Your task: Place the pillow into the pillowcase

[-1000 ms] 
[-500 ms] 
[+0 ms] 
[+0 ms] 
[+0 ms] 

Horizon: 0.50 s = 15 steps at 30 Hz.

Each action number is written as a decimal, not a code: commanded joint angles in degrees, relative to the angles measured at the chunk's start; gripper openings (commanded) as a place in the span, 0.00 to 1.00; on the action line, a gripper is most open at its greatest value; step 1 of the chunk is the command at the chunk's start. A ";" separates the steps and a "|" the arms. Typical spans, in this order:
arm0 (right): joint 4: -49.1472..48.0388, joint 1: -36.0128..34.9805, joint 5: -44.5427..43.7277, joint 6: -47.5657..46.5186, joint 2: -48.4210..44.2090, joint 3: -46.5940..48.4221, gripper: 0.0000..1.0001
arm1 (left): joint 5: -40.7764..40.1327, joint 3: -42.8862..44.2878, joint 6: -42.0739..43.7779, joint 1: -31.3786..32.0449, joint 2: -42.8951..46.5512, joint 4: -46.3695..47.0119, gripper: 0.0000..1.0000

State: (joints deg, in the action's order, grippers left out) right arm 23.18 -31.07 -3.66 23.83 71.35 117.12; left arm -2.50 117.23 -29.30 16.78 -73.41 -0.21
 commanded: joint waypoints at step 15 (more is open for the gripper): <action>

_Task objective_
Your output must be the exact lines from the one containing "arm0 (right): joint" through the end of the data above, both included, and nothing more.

_Expected output_
arm0 (right): joint 4: -49.1472..48.0388, joint 1: -36.0128..34.9805, joint 5: -44.5427..43.7277, joint 6: -47.5657..46.5186, joint 2: -48.4210..44.2090, joint 3: -46.5940..48.4221, gripper: 0.0000..1.0001
arm1 (left): joint 5: -40.7764..40.1327, joint 3: -42.8862..44.2878, joint 6: -42.0739..43.7779, joint 1: -31.3786..32.0449, joint 2: -42.8951..46.5512, joint 4: -46.3695..47.0119, gripper: 0.0000..1.0000

State: (joints deg, in the action's order, grippers left out) right arm 23.18 -31.07 -3.66 23.83 71.35 117.12; left arm -2.50 117.23 -29.30 16.78 -73.41 -0.21
 commanded: joint waypoints at step 15 (more is open for the gripper): <action>

No more work is needed on this exercise.